Morgan Stanley Capital International (MSCI) is expected to make an announcement next month. It appears likely to follow its competitors and adjust its indices to reflect the number of shares freely traded - those not in the hands of major shareholders. Britain's FTSE International and the US-based Dow Jones are among the global index compilers that have already done so.
Benchmark indices play a major role in deciding where the world's fund managers invest their money. Hong Kong's stock market - as well as its status as a world-class bourse - could suffer if such a system were instituted by MSCI.
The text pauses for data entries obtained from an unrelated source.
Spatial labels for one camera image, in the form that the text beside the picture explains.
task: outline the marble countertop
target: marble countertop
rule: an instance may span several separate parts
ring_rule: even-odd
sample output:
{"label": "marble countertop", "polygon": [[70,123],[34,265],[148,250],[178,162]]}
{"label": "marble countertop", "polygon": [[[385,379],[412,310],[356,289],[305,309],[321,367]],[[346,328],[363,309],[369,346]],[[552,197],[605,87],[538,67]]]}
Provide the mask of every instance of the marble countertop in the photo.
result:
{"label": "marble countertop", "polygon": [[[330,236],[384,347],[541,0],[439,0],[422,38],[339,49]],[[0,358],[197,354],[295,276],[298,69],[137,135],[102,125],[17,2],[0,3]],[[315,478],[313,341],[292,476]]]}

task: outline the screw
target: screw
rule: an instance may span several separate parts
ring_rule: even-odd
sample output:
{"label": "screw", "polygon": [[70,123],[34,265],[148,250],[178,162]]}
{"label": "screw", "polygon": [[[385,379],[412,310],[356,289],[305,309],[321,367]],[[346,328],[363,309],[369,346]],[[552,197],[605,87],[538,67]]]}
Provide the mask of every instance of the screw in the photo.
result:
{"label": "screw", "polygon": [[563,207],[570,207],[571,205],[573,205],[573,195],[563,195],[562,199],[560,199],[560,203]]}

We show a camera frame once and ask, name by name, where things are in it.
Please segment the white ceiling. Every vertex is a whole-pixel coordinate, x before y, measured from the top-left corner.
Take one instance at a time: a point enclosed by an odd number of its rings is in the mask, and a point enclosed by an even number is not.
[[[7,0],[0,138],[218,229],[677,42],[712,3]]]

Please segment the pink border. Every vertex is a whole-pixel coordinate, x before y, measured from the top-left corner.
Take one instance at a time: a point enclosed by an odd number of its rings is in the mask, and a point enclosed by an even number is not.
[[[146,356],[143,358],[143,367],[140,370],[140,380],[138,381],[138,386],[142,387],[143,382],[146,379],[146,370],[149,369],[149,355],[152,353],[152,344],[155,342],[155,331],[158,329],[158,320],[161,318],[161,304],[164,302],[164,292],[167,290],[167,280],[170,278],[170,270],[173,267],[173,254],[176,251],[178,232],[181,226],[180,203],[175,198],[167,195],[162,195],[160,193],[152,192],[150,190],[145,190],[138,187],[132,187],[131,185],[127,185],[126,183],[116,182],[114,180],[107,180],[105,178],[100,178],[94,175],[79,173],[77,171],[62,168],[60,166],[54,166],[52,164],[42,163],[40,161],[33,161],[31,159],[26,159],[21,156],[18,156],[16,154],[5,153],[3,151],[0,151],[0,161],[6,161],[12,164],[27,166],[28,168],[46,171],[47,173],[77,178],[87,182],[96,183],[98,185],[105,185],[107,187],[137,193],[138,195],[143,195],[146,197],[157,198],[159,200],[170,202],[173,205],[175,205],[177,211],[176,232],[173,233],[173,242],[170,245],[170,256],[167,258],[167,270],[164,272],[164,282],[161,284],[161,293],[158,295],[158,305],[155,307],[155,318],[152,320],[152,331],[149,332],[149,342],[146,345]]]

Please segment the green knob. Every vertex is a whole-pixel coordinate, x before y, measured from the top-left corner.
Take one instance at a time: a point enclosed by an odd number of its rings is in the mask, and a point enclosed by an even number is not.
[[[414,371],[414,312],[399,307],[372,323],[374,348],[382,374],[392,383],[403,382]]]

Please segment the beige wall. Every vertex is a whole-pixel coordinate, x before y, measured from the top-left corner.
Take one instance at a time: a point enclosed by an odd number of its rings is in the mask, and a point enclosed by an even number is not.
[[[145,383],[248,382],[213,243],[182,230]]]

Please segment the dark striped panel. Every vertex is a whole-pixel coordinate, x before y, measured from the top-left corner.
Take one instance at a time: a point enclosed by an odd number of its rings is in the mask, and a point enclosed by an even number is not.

Calculated this way, Sun Hung Kai Properties, for instance, could only be weighted based on 54 per cent of its value. That is because only 54 per cent of its share capital circulates freely, with the rest locked up in the hands of major shareholders the Kwok family. Thus fund managers tracking the company through MSCI's benchmarks could potentially sell off nearly half of their holdings. Sun Hung Kai is a typical example. On average, major shareholders control about half of shares in the blue chips.
As an estimated US$30 billion (HK$233 billion) to US$40 billion tracks MSCI's Hong Kong constituents, a strict interpretation of free-float could see up to US$20 billion moved out of the SAR by the company's clients. However, because of the impact on Hong Kong and other Asian markets - Singapore's average free-float is 40 per cent - any such move would probably be gradual.
'Hong Kong's average free-float is about 50 per cent whereas in the US it's over 90 per cent, so you could see the impact on country weightings. So we're not going to rush into any rash decision,' said MSCI executive director John Fildes.